Records from a data collection:
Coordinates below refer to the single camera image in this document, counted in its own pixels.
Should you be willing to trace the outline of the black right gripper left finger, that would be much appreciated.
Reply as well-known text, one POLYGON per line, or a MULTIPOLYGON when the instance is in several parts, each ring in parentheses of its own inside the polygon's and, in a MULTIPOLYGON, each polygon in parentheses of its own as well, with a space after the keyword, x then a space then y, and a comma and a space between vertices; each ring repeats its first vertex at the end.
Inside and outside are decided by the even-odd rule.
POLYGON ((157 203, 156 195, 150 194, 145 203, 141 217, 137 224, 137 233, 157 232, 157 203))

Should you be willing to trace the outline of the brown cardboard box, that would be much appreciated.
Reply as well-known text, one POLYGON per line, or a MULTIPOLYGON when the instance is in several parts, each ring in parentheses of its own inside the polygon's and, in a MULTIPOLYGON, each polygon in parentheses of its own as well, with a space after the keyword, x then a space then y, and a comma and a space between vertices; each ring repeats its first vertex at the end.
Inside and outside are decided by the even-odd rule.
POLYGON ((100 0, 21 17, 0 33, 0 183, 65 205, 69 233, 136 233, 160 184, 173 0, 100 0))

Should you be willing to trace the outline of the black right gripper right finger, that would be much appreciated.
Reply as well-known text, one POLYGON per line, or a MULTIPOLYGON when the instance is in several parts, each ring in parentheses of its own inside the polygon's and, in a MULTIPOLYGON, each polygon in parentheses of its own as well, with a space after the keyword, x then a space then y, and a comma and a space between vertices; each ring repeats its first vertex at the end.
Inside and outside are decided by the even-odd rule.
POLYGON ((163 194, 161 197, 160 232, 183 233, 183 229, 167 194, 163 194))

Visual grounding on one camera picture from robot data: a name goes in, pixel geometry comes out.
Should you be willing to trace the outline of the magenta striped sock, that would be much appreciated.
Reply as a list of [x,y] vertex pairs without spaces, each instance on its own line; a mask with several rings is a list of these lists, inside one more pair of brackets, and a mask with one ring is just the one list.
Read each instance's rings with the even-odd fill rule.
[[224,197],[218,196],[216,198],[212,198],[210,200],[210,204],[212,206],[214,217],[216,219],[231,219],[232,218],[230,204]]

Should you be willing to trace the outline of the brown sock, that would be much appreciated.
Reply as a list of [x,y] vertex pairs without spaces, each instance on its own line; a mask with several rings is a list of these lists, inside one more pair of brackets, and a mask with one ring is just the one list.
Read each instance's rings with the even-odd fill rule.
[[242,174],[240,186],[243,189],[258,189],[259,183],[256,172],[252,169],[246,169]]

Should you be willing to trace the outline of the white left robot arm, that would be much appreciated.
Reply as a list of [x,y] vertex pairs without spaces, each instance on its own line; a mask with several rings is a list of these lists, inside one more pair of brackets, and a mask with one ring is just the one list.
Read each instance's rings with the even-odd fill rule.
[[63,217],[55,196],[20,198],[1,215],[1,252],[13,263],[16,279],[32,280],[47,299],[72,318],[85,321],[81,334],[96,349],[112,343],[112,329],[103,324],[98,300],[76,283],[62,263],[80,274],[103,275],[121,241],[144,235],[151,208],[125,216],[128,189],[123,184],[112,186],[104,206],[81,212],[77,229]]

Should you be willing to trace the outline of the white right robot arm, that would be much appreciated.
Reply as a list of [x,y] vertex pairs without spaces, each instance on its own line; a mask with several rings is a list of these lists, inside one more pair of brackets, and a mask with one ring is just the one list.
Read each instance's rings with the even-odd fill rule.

What is needed.
Report, from the entries above, each line where "left" is found.

Output of the exercise.
Should you be willing to trace the outline of the black right gripper left finger, that would be much appreciated.
Should you be willing to trace the outline of the white left robot arm, that would be much appreciated.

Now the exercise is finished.